The study stresses the obligation under international law to provide assistance to persons in distress at sea and to deliver them to a “place of safety”, that is a place where the survivors’ life is not under threat, where their basic needs are covered, and where they are safe from persecution and chain refoulement. It finds that Libya can under no circumstances be considered a place of safety given the volatile security situation, human rights abuses and return to detention of people intercepted at sea. Detention, torture and persistent reports of refoulement of refugees also raise concerns regarding returns to Algeria, Egypt, Morocco, and Tunisia. Particularly for vulnerable groups these countries do not constitute “places of safety” and screening for protection needs aboard a private vessel is hardly feasible, the study points out.

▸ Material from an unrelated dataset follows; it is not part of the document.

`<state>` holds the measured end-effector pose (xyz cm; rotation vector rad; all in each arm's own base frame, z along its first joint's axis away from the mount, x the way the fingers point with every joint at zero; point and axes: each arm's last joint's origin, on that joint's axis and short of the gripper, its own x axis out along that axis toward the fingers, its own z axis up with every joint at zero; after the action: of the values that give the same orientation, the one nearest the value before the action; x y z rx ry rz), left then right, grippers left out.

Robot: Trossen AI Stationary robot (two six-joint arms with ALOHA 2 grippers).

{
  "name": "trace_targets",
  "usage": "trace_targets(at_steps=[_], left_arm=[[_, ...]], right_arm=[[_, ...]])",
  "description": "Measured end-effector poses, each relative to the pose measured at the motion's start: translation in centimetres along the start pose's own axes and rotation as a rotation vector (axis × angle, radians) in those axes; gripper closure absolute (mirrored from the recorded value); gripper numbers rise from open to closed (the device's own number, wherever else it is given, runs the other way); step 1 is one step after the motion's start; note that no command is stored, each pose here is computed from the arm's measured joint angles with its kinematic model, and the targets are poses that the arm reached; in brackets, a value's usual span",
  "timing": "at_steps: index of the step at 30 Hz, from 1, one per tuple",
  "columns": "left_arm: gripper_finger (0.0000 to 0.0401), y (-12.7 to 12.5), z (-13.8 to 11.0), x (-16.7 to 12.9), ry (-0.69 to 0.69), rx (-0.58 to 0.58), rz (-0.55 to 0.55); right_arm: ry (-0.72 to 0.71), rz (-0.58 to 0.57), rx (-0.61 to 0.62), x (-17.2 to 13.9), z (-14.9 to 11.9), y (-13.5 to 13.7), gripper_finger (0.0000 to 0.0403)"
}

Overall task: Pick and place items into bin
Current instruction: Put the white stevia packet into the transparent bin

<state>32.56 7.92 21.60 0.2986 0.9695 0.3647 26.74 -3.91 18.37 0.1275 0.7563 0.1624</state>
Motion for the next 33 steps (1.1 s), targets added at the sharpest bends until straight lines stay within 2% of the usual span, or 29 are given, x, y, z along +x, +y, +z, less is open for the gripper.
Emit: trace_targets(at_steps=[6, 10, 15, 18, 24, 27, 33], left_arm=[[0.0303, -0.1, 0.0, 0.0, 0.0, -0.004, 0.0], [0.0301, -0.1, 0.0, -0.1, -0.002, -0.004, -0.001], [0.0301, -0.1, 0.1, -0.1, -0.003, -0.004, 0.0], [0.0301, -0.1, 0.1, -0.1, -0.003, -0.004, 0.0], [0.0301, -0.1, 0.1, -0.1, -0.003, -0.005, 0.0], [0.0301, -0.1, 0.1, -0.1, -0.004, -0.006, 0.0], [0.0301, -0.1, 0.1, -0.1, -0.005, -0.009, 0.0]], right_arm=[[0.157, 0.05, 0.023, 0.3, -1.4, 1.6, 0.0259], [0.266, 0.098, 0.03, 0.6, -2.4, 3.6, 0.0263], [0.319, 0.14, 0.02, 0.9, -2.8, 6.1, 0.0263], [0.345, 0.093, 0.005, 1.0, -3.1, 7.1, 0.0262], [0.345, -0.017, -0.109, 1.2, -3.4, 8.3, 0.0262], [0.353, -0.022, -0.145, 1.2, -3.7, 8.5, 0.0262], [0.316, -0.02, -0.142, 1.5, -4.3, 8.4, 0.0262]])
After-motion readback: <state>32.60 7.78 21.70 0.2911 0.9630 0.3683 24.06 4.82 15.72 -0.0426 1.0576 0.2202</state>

In situations when EU Member States’ Maritime Rescue Coordination Centers (MRCC) instruct private vessels, such as NGO-run or merchant vessels, to disembark those rescued in an unsafe place, the obligation to obey the instructions may clash with the duty to rescue. In these cases, international law dictates that the duty to rescue must prevail. Both, the state running the MRCC and the flag state, can be held responsible for instructing a shipmaster to disembark those rescued in an unsafe place, the report shows.

Finally, in cases where an MRCC calls upon a third-country coast guard to render assistance, knowing that those rescued will then be disembarked in an unsafe place -as has been the cases in various instances of EU MRCCs’ cooperation with the so-called Libyan coast guard- its home state can also be held responsible for complicity in the third state’s breaches of international law.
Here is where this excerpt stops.